What to work on ::
Nothing in the data may be altered; restate all of it exactly.

Source material ::

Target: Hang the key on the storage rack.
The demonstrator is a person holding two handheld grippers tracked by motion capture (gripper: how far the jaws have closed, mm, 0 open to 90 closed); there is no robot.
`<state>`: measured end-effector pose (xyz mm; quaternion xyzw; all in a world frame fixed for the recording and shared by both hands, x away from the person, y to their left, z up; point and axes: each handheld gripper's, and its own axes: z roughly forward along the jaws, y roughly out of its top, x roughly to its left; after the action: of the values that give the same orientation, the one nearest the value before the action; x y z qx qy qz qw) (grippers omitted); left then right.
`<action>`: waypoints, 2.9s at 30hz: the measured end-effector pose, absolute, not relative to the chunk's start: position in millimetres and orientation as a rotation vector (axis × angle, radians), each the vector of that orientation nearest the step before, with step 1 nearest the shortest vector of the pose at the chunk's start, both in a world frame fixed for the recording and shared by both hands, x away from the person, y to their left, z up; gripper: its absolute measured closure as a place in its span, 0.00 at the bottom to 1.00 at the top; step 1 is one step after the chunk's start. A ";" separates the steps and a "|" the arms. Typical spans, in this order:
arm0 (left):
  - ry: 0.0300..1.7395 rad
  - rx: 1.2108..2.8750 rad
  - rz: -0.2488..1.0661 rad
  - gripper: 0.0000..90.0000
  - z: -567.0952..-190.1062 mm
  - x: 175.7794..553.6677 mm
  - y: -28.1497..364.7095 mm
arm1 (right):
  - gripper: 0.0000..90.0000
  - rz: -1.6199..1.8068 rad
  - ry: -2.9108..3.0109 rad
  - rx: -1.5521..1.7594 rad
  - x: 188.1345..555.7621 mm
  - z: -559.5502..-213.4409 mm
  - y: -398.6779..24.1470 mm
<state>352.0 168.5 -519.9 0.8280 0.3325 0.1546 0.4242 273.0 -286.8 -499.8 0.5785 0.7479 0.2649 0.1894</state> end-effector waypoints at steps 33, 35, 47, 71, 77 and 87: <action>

Expected answer ::
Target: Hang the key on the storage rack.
The demonstrator is a person holding two handheld grippers tracked by motion capture (gripper: how far the jaws have closed, mm, 0 open to 90 closed); there is no robot.
`<state>`: measured end-effector pose (xyz mm; quaternion xyzw; all in a world frame fixed for the recording and shared by both hands, x away from the person, y to their left, z up; point and axes: each handheld gripper's, and its own axes: z roughly forward along the jaws, y roughly out of its top, x roughly to its left; after the action: of the values that give the same orientation, the one nearest the value before the action; x y z qx qy qz qw) (grippers omitted); left then right.
`<action>`: waypoints, 2.9s at 30hz: the measured end-effector pose, absolute, not relative to the chunk's start: position in millimetres and orientation as a rotation vector (axis × angle, radians), each the vector of that orientation nearest the step before, with step 1 nearest the shortest vector of the pose at the chunk's start, both in a world frame fixed for the recording and shared by both hands, x away from the person, y to their left, z up; gripper: its absolute measured closure as a place in its span, 0.00 at the bottom to 1.00 at the top; step 1 is one step after the chunk's start. A ";" separates the steps and a "|" the arms. Typical spans, in this order:
arm0 (left):
  - ry: 0.0300..1.7395 rad
  - rx: 1.2108..2.8750 rad
  - rz: -0.2488..1.0661 rad
  - gripper: 0.0000..90.0000
  - z: -567.0952..-190.1062 mm
  - x: 175.7794..553.6677 mm
  - y: -28.1497..364.7095 mm
arm1 (right):
  - gripper: 0.0000..90.0000
  - rz: -1.6199..1.8068 rad
  - ry: -2.9108..3.0109 rad
  - rx: -1.5521..1.7594 rad
  - x: 188.1345..555.7621 mm
  - z: -559.5502..-213.4409 mm
  - y: -398.6779..24.1470 mm
<state>352.0 168.5 -519.9 0.8280 0.3325 0.1546 0.4242 273.0 -286.8 -499.8 0.5785 0.7479 0.2649 0.1894</state> end-effector waypoints at steps 33, 35, 47, 71, 77 and 87: <action>

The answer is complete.